Moussa pointed to his credentials as a longtime government official with deep knowledge of the system.

“I believe I can start from minute one as president with my knowledge of the government, the administration, the management and also the connection with the world and the Arab world and the African world, and Europe,” he said, according to AP. “The country is in a major crisis. A major crisis doesn't justify at all a president who will ask around, what should I do at this point or that point and gaining experience as he goes.”

Moussa is believed to be the leading candidate, after Egypt’s election commissionbarred three of the main contenders for the presidency last week. Those barred are ultraconservative Islamist Hazem Abu Ismail, former intelligence chief Omar Suleiman and Muslim Brotherhood chief strategist Khairat el-Shater.

The Muslim Brotherhood is running its backup candidate, Mohammed Morsi. On Saturday, Morsi said that if he wins, he will be president of all Egyptians, but noted it is now time to put into practice the group's slogan, “Islam is the solution.”

The extremist Muslim Brotherhood, which clinched the majority in recent parliamentary elections, has threatened to cancel the peace treaty with Israel by putting the issue up for a referendum and letting Egyptians decide.

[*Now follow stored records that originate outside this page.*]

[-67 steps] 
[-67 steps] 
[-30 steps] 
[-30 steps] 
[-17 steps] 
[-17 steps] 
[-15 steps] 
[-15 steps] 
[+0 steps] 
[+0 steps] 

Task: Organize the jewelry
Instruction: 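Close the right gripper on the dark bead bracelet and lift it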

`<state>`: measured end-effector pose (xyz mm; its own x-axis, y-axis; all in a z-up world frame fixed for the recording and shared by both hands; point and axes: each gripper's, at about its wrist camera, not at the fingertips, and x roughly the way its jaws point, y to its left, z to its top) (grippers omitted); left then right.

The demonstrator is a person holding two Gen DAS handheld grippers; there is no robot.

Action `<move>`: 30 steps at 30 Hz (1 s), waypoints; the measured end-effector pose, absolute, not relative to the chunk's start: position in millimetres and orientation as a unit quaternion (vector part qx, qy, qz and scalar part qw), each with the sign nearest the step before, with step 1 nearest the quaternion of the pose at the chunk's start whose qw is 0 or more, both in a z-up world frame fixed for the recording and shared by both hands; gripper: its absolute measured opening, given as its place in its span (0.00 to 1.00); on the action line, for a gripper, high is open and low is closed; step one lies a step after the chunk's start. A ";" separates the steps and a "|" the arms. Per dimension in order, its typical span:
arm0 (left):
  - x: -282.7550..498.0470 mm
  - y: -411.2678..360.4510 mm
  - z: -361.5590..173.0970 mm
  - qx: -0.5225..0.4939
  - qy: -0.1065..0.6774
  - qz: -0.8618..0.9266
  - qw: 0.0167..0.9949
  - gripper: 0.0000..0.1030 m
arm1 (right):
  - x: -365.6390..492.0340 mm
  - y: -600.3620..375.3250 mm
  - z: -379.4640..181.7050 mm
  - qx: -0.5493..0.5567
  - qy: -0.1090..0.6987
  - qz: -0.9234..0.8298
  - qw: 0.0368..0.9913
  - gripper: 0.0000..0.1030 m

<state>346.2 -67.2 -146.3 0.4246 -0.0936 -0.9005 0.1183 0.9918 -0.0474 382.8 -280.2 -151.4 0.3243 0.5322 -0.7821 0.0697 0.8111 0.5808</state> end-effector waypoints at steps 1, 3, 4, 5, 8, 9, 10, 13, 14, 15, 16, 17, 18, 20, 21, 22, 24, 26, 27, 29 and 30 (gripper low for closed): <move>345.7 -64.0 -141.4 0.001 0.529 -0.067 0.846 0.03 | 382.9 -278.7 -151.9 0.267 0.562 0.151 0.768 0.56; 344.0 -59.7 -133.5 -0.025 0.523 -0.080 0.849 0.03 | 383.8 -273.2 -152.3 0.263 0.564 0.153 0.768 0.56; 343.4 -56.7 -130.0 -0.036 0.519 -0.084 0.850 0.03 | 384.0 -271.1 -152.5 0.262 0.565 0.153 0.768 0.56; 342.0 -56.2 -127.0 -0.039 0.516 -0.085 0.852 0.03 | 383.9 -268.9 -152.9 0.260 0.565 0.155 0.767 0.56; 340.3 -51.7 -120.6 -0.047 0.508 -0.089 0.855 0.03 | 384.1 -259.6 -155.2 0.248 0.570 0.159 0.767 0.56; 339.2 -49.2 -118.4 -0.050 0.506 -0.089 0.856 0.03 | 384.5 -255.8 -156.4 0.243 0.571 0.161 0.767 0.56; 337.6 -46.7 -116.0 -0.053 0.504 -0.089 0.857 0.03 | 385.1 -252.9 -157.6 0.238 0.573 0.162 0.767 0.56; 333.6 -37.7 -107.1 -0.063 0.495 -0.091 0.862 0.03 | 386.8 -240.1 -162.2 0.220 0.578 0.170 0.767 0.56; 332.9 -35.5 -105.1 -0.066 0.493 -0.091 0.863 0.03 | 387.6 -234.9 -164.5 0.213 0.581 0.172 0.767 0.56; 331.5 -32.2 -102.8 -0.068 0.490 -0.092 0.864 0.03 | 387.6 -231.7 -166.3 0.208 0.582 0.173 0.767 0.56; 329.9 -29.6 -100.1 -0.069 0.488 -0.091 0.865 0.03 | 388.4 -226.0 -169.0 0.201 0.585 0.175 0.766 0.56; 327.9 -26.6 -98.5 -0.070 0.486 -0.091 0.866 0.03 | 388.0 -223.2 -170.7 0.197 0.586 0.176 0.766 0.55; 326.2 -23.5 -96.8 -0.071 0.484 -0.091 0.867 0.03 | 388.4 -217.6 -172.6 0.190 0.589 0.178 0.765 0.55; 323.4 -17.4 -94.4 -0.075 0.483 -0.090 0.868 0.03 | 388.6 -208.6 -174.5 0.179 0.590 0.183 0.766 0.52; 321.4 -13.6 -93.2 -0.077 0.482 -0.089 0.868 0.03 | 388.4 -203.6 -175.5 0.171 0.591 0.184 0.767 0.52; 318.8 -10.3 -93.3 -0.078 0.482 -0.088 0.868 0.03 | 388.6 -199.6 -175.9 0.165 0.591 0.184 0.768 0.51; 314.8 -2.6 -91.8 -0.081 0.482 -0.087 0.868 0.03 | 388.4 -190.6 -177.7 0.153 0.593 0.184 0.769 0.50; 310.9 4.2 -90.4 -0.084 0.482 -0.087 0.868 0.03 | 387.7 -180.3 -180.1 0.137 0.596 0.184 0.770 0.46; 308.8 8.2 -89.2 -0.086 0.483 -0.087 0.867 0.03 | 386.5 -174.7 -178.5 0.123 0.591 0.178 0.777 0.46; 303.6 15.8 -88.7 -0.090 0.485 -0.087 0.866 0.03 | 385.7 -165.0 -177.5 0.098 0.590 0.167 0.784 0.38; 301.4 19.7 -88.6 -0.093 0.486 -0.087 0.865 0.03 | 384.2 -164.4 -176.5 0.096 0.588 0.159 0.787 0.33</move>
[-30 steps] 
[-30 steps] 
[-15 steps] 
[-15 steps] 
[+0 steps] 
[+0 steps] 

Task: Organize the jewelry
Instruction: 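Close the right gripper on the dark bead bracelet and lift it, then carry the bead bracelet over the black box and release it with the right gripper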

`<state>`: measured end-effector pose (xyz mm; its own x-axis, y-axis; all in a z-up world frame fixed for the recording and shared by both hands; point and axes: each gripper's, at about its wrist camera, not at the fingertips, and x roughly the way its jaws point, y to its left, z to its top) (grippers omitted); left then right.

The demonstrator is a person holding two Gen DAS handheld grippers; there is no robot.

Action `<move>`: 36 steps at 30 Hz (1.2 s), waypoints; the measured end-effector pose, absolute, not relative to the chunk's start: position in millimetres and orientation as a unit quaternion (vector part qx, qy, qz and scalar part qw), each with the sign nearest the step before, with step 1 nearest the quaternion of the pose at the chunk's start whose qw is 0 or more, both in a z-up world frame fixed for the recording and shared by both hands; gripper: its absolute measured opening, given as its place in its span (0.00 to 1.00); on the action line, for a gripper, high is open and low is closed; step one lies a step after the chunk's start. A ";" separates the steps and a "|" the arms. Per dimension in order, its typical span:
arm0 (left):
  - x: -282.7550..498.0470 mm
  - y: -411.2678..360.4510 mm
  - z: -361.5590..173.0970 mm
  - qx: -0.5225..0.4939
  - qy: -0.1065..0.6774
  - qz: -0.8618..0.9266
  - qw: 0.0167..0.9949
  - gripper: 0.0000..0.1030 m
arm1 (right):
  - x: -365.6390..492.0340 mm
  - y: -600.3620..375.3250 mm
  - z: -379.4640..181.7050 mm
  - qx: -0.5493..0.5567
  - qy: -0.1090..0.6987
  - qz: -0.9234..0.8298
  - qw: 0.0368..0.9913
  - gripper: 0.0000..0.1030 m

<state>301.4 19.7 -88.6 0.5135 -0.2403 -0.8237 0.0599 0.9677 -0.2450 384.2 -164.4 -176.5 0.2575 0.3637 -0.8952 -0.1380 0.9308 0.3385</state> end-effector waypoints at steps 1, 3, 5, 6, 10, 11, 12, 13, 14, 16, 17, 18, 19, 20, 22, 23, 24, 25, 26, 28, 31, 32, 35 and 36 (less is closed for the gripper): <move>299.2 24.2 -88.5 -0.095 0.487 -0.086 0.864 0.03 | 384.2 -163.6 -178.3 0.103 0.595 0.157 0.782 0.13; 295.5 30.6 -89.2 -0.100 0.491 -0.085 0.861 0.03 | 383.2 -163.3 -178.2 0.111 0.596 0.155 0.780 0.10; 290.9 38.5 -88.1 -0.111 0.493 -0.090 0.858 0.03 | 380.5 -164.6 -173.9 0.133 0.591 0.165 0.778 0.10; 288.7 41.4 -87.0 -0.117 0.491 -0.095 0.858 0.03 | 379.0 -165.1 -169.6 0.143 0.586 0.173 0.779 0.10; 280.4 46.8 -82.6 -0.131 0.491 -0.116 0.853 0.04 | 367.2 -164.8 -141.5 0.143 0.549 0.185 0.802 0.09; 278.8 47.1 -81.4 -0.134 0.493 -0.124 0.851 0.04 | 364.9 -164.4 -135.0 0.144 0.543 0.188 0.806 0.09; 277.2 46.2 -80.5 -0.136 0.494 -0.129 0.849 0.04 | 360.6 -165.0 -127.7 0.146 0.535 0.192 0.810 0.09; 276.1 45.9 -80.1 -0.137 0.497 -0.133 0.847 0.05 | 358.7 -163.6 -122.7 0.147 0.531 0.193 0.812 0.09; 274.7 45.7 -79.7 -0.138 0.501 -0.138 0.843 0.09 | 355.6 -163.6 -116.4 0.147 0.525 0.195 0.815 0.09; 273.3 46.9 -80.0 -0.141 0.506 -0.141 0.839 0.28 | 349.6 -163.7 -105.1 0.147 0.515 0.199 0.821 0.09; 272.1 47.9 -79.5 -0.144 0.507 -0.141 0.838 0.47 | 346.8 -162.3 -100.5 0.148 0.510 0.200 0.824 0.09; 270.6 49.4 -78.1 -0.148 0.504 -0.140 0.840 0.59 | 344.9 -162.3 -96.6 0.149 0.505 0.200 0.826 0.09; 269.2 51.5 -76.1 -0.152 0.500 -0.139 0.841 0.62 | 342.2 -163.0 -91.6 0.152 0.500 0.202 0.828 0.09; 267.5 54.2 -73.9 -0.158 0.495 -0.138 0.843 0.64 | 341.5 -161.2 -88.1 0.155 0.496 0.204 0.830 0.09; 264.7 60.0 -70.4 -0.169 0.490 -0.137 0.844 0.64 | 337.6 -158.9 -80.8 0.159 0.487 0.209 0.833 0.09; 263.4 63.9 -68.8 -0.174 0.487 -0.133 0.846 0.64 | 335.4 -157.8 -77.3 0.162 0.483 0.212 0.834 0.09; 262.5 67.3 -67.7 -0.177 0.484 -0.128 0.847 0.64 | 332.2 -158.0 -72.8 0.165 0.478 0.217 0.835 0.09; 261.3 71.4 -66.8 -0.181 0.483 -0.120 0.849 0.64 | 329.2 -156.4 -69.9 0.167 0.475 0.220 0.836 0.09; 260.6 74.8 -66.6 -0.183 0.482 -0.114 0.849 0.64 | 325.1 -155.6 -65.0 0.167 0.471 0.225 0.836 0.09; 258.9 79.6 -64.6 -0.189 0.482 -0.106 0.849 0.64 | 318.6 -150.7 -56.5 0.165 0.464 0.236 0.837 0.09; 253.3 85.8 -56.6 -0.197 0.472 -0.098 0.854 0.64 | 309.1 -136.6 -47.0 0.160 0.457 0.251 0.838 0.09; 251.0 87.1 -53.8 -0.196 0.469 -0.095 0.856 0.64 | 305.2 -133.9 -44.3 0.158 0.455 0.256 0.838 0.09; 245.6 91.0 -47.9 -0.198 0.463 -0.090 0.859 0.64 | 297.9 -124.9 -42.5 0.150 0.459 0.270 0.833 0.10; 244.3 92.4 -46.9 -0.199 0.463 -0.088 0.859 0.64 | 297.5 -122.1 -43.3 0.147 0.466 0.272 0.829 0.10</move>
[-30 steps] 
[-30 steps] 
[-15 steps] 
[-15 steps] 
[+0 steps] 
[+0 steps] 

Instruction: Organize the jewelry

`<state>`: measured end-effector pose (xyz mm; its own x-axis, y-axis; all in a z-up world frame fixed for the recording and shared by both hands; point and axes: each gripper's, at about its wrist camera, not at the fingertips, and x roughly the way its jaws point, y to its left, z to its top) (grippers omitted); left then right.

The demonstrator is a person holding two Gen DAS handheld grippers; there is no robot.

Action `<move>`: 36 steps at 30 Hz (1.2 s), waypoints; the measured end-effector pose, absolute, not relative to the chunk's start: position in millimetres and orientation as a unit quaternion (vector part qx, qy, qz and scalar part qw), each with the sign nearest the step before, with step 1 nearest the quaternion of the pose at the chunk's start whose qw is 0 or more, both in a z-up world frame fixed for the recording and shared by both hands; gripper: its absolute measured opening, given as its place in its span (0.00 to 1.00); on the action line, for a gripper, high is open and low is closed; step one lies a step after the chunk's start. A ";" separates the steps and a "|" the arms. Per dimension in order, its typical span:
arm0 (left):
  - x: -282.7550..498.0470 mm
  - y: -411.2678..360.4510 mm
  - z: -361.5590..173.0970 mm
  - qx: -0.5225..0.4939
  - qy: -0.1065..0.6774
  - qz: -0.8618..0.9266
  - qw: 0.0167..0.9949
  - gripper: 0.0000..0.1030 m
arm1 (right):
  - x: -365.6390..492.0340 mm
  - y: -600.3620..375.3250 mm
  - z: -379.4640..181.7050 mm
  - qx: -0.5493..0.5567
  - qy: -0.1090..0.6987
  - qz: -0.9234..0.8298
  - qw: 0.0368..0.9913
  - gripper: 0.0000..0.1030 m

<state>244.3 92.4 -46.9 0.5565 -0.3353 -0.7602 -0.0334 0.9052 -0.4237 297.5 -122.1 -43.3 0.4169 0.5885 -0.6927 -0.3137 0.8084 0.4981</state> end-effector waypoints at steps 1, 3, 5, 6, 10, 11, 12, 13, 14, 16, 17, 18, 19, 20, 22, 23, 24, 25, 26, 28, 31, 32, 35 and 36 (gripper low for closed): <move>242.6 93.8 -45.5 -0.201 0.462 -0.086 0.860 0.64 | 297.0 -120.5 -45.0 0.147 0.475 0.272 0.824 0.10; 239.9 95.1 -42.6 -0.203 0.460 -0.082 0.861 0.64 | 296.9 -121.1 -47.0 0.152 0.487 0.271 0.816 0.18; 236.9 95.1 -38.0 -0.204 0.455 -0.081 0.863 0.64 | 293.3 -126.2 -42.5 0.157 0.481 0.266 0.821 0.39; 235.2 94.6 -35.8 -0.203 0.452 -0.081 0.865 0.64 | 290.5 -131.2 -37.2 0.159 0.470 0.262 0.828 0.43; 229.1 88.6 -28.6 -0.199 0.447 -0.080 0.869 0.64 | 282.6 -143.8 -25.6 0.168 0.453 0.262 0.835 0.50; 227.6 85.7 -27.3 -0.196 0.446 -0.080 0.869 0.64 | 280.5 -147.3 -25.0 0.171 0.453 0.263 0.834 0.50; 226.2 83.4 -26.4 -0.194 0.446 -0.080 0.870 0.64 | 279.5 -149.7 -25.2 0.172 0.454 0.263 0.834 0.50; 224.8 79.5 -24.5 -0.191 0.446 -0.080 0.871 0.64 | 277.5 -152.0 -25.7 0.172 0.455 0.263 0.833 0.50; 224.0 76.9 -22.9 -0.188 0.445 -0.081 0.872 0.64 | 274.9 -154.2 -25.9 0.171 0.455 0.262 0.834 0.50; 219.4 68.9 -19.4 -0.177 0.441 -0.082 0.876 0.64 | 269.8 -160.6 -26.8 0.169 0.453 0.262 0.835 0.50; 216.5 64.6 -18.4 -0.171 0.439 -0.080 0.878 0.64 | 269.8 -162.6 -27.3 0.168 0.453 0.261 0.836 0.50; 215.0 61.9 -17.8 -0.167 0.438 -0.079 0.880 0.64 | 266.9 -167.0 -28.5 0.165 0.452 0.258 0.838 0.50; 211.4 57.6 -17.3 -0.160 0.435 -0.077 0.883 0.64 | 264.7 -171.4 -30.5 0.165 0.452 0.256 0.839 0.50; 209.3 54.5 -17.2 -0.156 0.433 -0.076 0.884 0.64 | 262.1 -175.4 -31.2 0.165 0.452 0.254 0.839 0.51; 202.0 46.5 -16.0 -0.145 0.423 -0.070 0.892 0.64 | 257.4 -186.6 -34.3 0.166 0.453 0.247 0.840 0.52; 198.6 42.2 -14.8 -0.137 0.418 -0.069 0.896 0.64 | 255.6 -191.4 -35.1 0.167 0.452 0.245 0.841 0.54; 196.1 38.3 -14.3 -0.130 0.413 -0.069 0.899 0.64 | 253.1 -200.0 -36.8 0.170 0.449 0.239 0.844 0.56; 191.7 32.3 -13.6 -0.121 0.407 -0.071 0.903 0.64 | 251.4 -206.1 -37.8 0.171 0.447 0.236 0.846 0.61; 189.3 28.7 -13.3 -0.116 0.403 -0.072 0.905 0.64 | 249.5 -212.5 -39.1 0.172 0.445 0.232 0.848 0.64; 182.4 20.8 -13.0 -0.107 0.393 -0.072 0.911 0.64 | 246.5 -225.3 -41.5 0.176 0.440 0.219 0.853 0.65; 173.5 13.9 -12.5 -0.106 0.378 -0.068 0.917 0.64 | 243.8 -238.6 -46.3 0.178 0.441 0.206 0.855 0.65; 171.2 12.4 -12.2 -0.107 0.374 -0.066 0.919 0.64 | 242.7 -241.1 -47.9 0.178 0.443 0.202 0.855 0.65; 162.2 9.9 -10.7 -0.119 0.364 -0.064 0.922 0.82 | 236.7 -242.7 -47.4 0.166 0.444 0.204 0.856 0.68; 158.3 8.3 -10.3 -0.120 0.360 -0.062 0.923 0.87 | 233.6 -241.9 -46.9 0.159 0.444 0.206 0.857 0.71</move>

Moussa recently rejected the possibility that Egypt will cancel the peace treaty it signed with Israel in 1979, saying “the Egyptian-Israeli peace treaty is in place, and I do not think there are any circumstances that will lead to its cancellation. I do not think this will happen, and I do not think it would be wise for this treaty to be cancelled. The treaty will continue so long as each party respects it.”